Evans Michelle V, Ihantamalala Felana A, Randriamihaja Mauricianot, Herbreteau Vincent, Révillion Christophe, Catry Thibault, Delaitre Eric, Bonds Matthew H, Roche Benjamin, Mitsinjoniala Ezra, Ralaivavikoa Fiainamirindra A, Razafinjato Bénédicte, Raobela Oméga, Garchitorena Andres
MIVEGEC, Univ. Montpellier, CNRS, IRD, Montpellier, France.
NGO Pivot, Ranomafana, Ifanadiana, Madagascar.
Malar J. 2025 Jan 30;24(1):30. doi: 10.1186/s12936-025-05266-0.

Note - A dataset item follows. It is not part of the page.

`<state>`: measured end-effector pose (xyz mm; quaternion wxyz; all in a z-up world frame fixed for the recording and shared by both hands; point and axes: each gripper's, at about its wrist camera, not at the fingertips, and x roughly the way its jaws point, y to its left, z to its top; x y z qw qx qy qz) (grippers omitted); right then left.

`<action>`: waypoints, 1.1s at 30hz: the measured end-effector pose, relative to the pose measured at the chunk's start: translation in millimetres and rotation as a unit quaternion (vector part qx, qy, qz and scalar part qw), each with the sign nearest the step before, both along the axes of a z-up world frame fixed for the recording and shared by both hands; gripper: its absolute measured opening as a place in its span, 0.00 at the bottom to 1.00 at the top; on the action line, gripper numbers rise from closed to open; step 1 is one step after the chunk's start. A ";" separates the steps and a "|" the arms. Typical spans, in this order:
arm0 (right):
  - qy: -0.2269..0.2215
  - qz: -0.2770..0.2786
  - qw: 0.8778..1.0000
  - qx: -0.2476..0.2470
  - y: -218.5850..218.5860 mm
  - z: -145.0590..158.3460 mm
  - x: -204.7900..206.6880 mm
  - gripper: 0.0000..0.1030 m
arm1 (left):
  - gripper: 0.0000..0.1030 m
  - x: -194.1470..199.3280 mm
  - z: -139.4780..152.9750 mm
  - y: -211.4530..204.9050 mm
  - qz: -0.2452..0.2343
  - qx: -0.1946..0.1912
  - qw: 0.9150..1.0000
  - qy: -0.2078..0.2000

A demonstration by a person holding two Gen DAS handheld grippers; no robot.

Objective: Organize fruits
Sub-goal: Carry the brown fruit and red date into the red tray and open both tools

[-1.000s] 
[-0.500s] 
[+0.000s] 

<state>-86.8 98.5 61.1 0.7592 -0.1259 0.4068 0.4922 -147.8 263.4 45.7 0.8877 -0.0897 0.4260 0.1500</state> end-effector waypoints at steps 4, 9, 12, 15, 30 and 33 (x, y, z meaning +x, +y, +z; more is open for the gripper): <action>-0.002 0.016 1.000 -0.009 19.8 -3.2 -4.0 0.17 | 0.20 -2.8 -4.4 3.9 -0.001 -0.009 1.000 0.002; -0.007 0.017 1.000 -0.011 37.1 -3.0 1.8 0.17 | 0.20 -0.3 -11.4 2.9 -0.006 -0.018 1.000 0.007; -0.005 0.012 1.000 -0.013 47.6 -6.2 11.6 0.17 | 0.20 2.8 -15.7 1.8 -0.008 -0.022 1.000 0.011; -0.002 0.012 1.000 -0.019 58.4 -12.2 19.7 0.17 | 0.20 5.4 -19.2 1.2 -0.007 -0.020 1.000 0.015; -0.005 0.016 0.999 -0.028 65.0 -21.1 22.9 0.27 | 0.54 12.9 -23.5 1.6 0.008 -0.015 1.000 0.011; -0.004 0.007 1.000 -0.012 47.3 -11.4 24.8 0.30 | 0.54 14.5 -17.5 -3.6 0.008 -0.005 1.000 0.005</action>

The increasing availability of electronic health system data and remotely-sensed environmental variables has led to the emergence of statistical models capable of producing malaria forecasts. Many of these models have been operationalized into malaria early warning systems (MEWSs), which provide predictions of malaria dynamics several months in advance at national and regional levels. However, MEWSs rarely produce predictions at the village-level, the operational scale of community health systems and the first point of contact for the majority of rural populations in malaria-endemic countries.
This study developed a hyper-local MEWS for use within a health-system strengthening intervention in rural Madagascar. It combined bias-corrected, village-level case notification data with remotely sensed environmental variables at spatial scales as fine as a 10 m resolution. A spatio-temporal hierarchical generalized linear regression model was trained on monthly malaria case data from 195 communities from 2017 to 2020 and evaluated via cross-validation. The model was then integrated into an automated workflow with environmental data updated monthly to create a continuously updating MEWS capable of predicting malaria cases up to three months in advance at the village-level. Predictions were transformed into indicators relevant to health system actors by estimating the quantities of medical supplies required at each health clinic and the number of cases remaining untreated at the community level.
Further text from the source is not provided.